╭─ Available data
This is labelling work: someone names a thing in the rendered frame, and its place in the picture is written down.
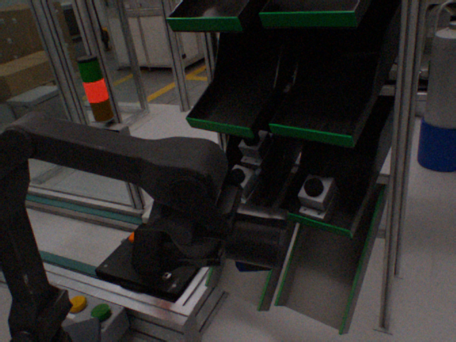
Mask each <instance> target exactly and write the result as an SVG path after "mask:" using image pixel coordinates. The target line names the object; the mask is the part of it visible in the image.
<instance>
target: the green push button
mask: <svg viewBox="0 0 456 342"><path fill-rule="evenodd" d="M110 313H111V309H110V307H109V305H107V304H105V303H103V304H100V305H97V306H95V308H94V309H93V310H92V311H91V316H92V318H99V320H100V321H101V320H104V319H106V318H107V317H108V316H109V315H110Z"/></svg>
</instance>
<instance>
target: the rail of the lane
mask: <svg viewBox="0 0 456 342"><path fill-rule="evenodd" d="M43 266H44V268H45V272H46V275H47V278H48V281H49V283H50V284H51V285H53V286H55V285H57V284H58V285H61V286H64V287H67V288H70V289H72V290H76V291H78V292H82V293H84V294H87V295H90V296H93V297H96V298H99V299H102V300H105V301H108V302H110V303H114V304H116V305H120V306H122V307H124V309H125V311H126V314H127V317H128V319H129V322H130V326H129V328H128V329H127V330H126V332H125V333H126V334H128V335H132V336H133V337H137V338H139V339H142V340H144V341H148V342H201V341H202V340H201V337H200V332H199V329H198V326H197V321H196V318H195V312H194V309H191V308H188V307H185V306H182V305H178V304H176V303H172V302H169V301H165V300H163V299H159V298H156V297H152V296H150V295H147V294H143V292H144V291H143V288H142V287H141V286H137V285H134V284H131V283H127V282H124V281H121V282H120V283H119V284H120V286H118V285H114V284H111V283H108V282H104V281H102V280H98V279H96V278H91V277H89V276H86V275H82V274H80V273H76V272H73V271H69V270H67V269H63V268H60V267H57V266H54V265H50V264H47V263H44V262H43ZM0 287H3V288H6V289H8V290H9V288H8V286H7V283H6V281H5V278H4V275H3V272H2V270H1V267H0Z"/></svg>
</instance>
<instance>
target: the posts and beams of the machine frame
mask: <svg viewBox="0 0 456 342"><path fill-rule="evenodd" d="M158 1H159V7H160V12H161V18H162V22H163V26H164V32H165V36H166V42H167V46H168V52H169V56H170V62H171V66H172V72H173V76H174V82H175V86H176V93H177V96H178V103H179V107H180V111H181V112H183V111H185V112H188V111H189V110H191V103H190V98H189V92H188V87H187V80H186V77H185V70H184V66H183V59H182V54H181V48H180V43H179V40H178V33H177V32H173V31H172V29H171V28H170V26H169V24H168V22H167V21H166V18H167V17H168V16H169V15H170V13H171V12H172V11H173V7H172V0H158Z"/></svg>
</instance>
╰─
One exact copy of the data, no pictures: write it out line for line.

Exercise answer:
This is labelling work: someone names a thing in the rendered frame, and its place in the picture is written down.
Mask each <instance> target exactly and write the result as an SVG path after "mask:" using image pixel coordinates. The target line names the object; the mask is the part of it visible in the image.
<instance>
target: the green push button
mask: <svg viewBox="0 0 456 342"><path fill-rule="evenodd" d="M110 313H111V309H110V307H109V305H107V304H105V303H103V304H100V305H97V306H95V308H94V309H93V310H92V311H91V316H92V318H99V320H100V321H101V320H104V319H106V318H107V317H108V316H109V315H110Z"/></svg>
</instance>
<instance>
target: the rail of the lane
mask: <svg viewBox="0 0 456 342"><path fill-rule="evenodd" d="M43 266H44V268H45V272H46V275H47V278H48V281H49V283H50V284H51V285H53V286H55V285H57V284H58V285H61V286H64V287H67V288H70V289H72V290H76V291H78V292H82V293H84V294H87V295H90V296H93V297H96V298H99V299H102V300H105V301H108V302H110V303H114V304H116V305H120V306H122V307H124V309H125V311H126V314H127V317H128V319H129V322H130V326H129V328H128V329H127V330H126V332H125V333H126V334H128V335H132V336H133V337H137V338H139V339H142V340H144V341H148V342H201V341H202V340H201V337H200V332H199V329H198V326H197V321H196V318H195V312H194V309H191V308H188V307H185V306H182V305H178V304H176V303H172V302H169V301H165V300H163V299H159V298H156V297H152V296H150V295H147V294H143V292H144V291H143V288H142V287H141V286H137V285H134V284H131V283H127V282H124V281H121V282H120V283H119V284H120V286H118V285H114V284H111V283H108V282H104V281H102V280H98V279H96V278H91V277H89V276H86V275H82V274H80V273H76V272H73V271H69V270H67V269H63V268H60V267H57V266H54V265H50V264H47V263H44V262H43ZM0 287H3V288H6V289H8V290H9V288H8V286H7V283H6V281H5V278H4V275H3V272H2V270H1V267H0Z"/></svg>
</instance>
<instance>
target: the posts and beams of the machine frame
mask: <svg viewBox="0 0 456 342"><path fill-rule="evenodd" d="M158 1H159V7H160V12H161V18H162V22H163V26H164V32H165V36H166V42H167V46H168V52H169V56H170V62H171V66H172V72H173V76H174V82H175V86H176V93H177V96H178V103H179V107H180V111H181V112H183V111H185V112H188V111H189V110H191V103H190V98H189V92H188V87H187V80H186V77H185V70H184V66H183V59H182V54H181V48H180V43H179V40H178V33H177V32H173V31H172V29H171V28H170V26H169V24H168V22H167V21H166V18H167V17H168V16H169V15H170V13H171V12H172V11H173V7H172V0H158Z"/></svg>
</instance>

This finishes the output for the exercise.